L’arte romana come espressione originale ebbe inizio nel sec. II a.C. In precedenza i romani avevano accolto apporti massicci da parte degli etruschi, e poiché l’arte etrusca era già ampiamente ellenizzata attraverso il contatto con l’area magno-greca, essi mutuarono canoni e forme del mondo artistico greco ancor prima di venire a contatto con l’Oriente ellenistico. Meno rilevanti, anche se non trascurabili, furono i contributi degli altri centri italici e in particolare laziali.
Sullo scorcio del II sec. a.C., dopo la presa di Siracusa, e via via durante il secolo successivo con le conquiste dell’Oriente, le opere d’arte elleniche affluirono a Roma in gran numero, s’intensificarono i contatti con le civiltà più evolute e si trasformarono profondamente i più semplici e tradizionali costumi dell’età regia e dei primi secoli della repubblica.

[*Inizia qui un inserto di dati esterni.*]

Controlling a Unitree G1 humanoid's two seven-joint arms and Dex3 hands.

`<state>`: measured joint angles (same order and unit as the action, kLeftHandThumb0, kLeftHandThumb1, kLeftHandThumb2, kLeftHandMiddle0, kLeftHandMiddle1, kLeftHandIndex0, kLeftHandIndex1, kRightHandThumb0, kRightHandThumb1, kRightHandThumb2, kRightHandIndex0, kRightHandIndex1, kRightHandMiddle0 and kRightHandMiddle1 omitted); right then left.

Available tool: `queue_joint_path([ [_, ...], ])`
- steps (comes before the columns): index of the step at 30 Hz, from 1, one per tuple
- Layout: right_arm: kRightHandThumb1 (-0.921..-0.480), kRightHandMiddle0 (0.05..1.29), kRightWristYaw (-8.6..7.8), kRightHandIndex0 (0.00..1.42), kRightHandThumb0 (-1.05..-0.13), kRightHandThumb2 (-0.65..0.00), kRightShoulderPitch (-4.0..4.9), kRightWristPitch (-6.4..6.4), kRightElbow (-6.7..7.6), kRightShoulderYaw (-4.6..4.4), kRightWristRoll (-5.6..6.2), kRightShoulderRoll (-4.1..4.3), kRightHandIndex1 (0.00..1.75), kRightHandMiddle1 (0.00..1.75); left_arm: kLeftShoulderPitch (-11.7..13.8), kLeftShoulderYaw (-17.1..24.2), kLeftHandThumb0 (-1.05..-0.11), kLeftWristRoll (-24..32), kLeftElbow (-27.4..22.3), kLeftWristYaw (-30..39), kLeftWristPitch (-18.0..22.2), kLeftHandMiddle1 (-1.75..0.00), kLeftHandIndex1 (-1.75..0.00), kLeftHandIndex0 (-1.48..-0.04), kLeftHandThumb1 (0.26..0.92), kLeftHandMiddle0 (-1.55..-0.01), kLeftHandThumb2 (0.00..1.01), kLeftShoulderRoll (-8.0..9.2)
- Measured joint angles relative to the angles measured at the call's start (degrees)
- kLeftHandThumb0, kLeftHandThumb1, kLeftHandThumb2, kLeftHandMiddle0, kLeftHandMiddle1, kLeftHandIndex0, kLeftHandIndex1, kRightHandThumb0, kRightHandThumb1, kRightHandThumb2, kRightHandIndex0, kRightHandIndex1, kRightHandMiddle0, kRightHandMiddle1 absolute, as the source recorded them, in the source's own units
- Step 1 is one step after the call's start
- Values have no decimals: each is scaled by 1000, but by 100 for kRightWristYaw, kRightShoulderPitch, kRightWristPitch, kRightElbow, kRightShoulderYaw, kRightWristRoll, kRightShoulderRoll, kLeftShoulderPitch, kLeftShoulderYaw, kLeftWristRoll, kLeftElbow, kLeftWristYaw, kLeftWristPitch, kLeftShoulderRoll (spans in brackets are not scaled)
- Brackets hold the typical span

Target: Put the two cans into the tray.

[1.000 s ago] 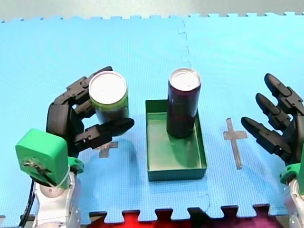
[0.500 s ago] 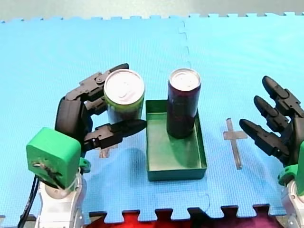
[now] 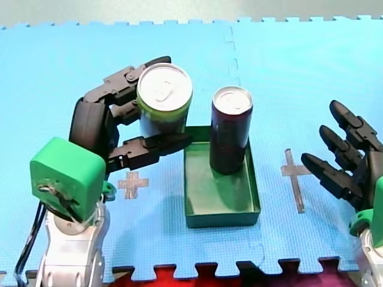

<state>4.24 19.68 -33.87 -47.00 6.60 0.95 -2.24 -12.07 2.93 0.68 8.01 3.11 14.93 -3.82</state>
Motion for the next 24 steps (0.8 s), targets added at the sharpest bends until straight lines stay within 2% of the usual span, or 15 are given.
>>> queue_joint_path([
  [7,-709,578,4,596,-730,-1,30,-1,-69,2,2,-1,0,1,-20,-98,-408,134,-87,77,-59,-4,-1,-1246,704,-1379,3,22],
  [12,-709,578,1,595,-728,0,41,-10,-98,8,14,-1,0,0,9,-262,-401,202,-92,125,-129,-3,0,-1242,709,-1380,4,-79],
  [15,-709,578,3,596,-726,0,41,-25,-103,15,16,-1,0,0,22,-369,-396,379,87,380,-104,-3,0,-1243,711,-1381,3,-136],
  [19,-708,580,15,598,-722,0,38,-30,-98,30,19,0,1,1,61,-491,-394,400,226,474,-88,-3,0,-1242,714,-1384,3,-200],
  [24,-707,580,25,600,-721,0,-7,-40,-5,41,18,11,2,1,64,-577,-394,289,263,376,-80,-3,0,-1242,715,-1386,2,-250],
])
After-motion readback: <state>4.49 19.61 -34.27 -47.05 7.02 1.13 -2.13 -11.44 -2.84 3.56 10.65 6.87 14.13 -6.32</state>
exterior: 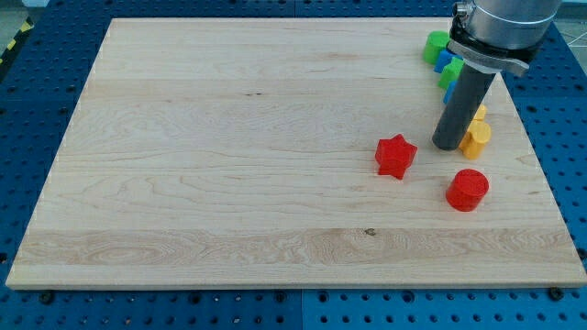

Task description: Push the red star between red circle and yellow heart

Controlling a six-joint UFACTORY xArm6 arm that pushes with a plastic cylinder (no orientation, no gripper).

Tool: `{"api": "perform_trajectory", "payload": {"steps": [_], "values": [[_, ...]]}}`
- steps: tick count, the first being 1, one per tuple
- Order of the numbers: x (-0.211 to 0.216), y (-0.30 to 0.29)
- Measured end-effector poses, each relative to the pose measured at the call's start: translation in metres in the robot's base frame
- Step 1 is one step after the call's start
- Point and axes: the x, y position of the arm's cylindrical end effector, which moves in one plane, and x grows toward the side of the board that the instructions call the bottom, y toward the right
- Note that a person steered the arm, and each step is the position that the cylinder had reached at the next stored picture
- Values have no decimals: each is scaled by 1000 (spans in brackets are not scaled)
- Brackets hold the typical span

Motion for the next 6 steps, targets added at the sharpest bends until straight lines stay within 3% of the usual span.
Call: {"api": "perform_trajectory", "payload": {"steps": [2,4,6], "values": [[-27,-103],[-18,-186],[25,-132]]}}
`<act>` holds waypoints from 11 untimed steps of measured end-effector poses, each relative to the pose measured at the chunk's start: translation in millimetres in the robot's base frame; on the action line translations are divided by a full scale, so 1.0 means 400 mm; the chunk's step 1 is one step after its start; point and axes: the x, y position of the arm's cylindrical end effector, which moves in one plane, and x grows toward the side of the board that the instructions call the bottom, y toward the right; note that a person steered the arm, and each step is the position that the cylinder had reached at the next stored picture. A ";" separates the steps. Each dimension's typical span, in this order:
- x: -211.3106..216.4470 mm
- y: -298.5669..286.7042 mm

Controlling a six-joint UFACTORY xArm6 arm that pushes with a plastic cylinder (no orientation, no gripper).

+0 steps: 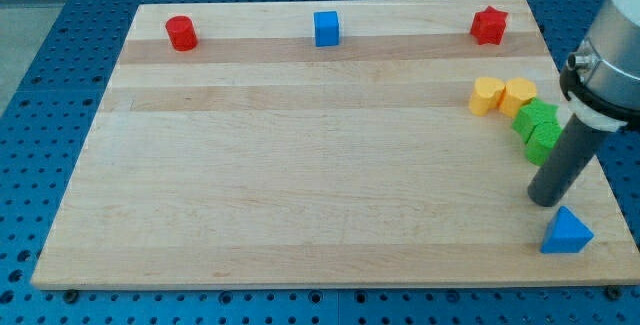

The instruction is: Separate the green circle from the green star

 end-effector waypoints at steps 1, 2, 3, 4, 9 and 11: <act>-0.021 0.067; -0.042 0.109; -0.118 0.088; -0.166 0.067; -0.155 -0.282; -0.174 -0.216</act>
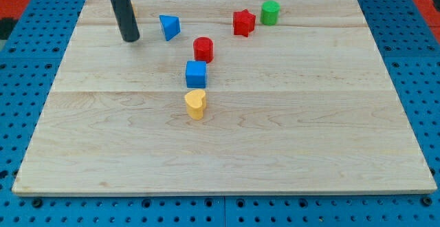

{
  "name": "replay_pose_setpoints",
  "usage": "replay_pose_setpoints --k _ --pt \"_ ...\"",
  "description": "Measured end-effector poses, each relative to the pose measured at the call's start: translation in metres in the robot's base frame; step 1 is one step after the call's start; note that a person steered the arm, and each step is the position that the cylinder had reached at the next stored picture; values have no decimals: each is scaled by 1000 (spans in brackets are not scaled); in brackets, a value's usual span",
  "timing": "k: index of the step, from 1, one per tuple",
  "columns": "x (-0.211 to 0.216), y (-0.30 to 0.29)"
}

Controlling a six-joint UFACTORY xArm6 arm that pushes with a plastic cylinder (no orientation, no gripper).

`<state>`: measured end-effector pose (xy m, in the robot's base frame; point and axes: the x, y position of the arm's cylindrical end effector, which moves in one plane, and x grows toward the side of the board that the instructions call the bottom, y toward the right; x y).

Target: Place the arm towards the right side of the board

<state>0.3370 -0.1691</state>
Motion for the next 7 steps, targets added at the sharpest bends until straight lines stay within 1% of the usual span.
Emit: replay_pose_setpoints --k 1,2,3,4,5,6,7 --pt "40 -5" --pt "91 -4" --pt "159 29" --pt "212 124" --pt "207 219" --pt "139 296" --pt "83 344"
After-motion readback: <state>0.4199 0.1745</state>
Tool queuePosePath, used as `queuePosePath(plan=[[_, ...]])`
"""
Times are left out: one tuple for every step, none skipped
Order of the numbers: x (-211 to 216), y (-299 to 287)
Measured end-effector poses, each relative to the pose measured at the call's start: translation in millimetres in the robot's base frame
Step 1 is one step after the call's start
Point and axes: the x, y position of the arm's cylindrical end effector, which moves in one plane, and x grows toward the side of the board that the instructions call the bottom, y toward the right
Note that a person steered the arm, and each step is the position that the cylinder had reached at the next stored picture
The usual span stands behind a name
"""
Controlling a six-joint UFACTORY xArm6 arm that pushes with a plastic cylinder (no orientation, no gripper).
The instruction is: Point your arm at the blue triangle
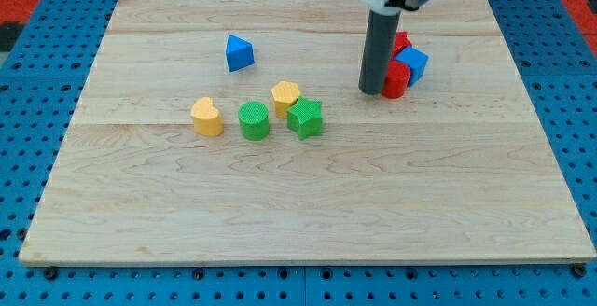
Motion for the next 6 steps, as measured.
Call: queuePosePath(plan=[[-9.2,-3.1],[22.9,-30.4],[-4.3,-111.5],[-16.5,-185.4],[-17.0,-252.7],[-50.7,-288.3]])
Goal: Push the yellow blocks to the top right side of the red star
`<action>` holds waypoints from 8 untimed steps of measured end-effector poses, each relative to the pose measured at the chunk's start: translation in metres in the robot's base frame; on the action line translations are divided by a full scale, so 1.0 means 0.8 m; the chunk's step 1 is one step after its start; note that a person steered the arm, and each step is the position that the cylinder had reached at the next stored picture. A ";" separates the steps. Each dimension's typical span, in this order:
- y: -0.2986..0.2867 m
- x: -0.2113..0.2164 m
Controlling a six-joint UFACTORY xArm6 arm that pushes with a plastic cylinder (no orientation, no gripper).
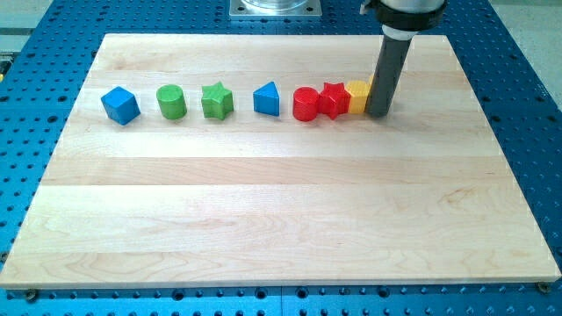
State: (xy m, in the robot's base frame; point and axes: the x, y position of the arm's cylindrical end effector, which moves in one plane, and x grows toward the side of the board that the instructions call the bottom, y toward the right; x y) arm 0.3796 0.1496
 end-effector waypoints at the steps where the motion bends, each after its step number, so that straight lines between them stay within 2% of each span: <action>1: -0.012 0.041; 2: -0.071 0.005; 3: -0.058 -0.045; 4: 0.001 -0.076; 5: 0.007 -0.034; 6: 0.082 -0.010; 7: 0.111 -0.035; 8: 0.062 -0.065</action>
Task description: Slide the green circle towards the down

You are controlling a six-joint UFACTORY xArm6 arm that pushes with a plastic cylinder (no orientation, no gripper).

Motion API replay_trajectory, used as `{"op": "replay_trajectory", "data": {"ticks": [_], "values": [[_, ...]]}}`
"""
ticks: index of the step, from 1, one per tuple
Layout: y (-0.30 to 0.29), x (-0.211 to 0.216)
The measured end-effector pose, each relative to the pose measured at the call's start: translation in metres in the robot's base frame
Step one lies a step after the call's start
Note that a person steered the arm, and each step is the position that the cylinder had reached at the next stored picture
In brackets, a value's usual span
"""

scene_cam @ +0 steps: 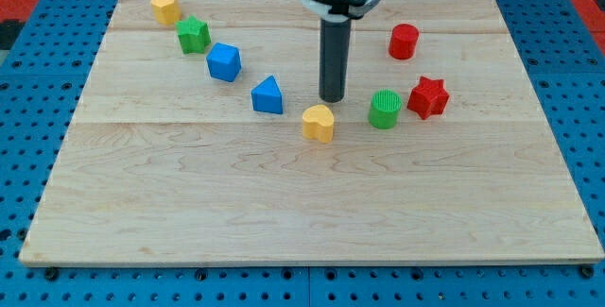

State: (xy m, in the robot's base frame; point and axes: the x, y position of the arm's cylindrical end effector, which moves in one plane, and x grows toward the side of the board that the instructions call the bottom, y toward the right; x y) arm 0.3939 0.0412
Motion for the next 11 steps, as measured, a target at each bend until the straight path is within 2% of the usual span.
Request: {"op": "replay_trajectory", "data": {"ticks": [2, 6, 10, 11], "values": [[0.081, -0.003], [0.069, 0.002], [0.069, 0.071], [0.071, 0.071]]}}
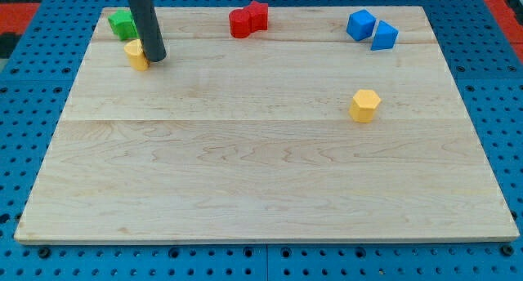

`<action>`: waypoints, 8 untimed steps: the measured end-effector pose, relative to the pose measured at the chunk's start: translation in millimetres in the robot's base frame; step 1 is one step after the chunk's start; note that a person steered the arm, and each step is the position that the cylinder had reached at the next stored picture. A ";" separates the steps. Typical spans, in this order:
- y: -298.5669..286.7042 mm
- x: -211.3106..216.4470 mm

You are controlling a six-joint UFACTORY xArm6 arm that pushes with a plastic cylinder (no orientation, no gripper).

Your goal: Push the yellow heart below to the green circle

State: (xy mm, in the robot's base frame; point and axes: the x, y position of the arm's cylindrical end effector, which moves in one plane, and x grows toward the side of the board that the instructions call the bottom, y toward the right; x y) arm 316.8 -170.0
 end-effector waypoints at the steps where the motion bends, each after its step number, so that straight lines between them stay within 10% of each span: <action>1: -1.8 6.6; 4: -94.2 20.3; 8: -38.1 -5.5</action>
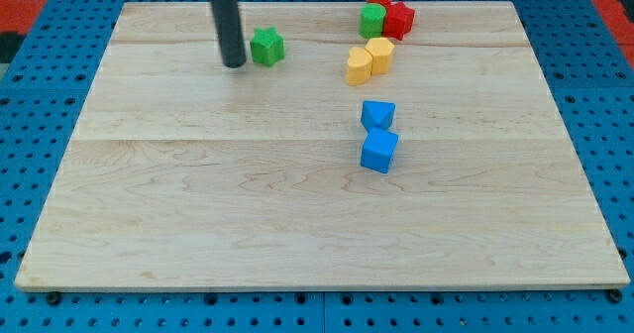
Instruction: Push the green star towards the green circle
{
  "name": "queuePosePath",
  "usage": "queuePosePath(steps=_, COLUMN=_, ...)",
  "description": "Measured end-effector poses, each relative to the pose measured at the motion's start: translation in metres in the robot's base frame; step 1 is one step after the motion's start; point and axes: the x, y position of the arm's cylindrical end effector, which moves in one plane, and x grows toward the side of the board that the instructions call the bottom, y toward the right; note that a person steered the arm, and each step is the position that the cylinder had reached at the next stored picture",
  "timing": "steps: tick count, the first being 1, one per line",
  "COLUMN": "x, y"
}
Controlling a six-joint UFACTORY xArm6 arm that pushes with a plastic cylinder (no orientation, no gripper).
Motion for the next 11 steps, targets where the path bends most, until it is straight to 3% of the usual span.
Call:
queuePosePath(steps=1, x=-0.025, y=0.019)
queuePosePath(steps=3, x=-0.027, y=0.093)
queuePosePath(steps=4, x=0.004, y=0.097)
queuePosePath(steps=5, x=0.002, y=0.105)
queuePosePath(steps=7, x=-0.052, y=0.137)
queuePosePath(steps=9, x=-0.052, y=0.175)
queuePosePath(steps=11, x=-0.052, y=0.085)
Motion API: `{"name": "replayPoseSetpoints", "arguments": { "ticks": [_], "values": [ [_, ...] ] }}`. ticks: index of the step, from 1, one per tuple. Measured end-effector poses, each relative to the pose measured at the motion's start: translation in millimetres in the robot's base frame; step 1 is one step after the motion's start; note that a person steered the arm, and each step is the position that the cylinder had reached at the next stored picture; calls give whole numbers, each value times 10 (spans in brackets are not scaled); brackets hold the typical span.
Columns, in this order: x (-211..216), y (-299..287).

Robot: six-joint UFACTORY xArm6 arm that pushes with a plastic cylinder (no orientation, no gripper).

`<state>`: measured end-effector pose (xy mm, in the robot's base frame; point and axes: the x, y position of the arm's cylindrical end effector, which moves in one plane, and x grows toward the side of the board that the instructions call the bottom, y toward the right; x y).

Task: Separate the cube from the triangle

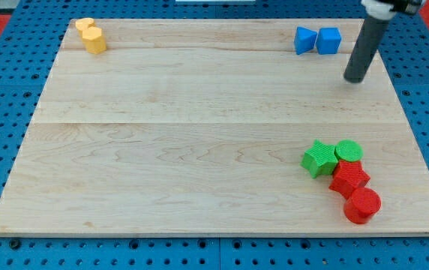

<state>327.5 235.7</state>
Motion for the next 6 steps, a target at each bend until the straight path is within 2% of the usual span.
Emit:
{"name": "replayPoseSetpoints", "arguments": {
  "ticks": [1,2,3,4,5,6],
  "values": [
    [-383,318],
    [-654,332],
    [-681,-447],
    [-645,-1467],
    [-759,-1295],
    [-1127,-1194]
  ]
}}
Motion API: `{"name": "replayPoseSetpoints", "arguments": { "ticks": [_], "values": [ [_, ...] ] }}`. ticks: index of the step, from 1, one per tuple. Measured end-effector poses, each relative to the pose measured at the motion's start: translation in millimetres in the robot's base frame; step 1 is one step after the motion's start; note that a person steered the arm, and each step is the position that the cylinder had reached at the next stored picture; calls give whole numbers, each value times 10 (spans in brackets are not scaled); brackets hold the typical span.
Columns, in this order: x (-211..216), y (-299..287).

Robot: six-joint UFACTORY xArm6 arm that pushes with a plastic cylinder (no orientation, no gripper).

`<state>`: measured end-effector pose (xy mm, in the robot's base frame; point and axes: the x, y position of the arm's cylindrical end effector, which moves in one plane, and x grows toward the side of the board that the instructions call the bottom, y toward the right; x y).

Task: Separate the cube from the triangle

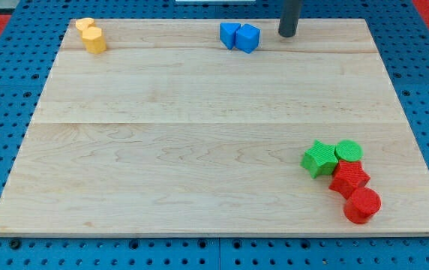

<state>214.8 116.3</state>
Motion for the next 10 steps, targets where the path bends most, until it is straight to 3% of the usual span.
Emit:
{"name": "replayPoseSetpoints", "arguments": {
  "ticks": [1,2,3,4,6,7,9,10],
  "values": [
    [154,-1141],
    [754,-1151],
    [650,-1183],
    [346,-1052],
    [1235,-339],
    [1040,-299],
    [2130,88],
    [2083,63]
  ]
}}
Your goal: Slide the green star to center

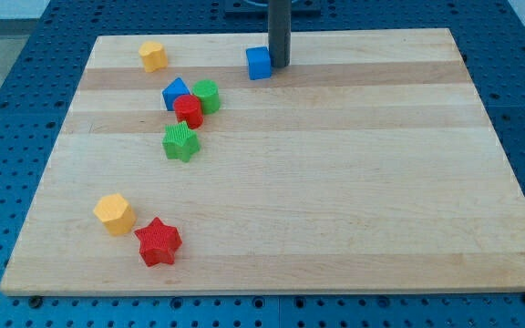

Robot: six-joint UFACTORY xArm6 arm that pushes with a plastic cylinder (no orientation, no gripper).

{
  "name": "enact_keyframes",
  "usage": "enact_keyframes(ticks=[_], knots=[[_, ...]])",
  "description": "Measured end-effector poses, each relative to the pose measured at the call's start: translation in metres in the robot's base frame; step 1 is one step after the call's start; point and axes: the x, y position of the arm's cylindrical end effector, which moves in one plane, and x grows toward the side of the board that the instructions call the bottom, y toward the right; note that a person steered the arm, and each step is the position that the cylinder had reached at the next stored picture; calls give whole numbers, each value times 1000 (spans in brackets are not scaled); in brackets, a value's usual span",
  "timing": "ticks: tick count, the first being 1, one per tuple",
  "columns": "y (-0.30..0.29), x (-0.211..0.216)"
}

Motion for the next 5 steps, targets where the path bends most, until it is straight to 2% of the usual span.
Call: enact_keyframes(ticks=[2, 4, 5], knots=[[-48, 105], [-143, 223], [-217, 182]])
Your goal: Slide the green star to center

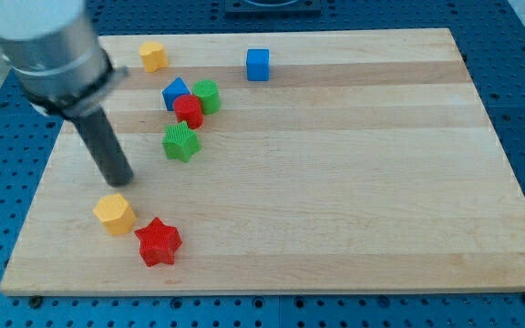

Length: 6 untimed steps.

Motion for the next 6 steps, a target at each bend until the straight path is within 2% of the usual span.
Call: enact_keyframes(ticks=[1, 2, 4, 5, 6], knots=[[55, -41], [140, -56], [166, -4], [203, -54], [270, -69]])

Nonostante la crescente ammirazione per le raffinate produzioni artistiche importate, nell’ambito di un processo graduale di ellenizzazione, perdurò tuttavia (almeno “ufficialmente”) un certo disprezzo per l’esercizio della pittura e della scultura, considerate arti manuali, indegne di un cittadino romano, mentre di maggiore considerazione godette l’architettura, per le sue funzioni di pubblica utilità e di rappresentanza.

LA SCULTURA
Nella prima età repubblicana Roma non ebbe una produzione propria, ma si valse di artisti forestieri, sopratutto etruschi, ma anche greci, per la statuaria destinata alle esigenze cultuali e celebrative. La larga diffusione della ritrattistica onoraria (statue iconiche) attesta fin dalle origini l’interesse romano per il ritratto; e proprio in questo campo si ebbero in epoca siliana, le prime testimonianze della scultura (l’Arringatore del Trasimeno). In essi prevale, a differenza dei ritratti tardoellenistici, una resa estremamente differenziata dei tratti fisionomici.
Ai tempi di Cesare, artisti greci trapiantarono a Roma la tradizione ellenica, influenzando tra l’altro la ritrattistica che, pur senza rinunciare al verismo, si fece più raffinata e più colta, talvolta riproponendo la vivacità e varietà di espressione propria del “patetico” e del “pittorico” della scultura ellenistica.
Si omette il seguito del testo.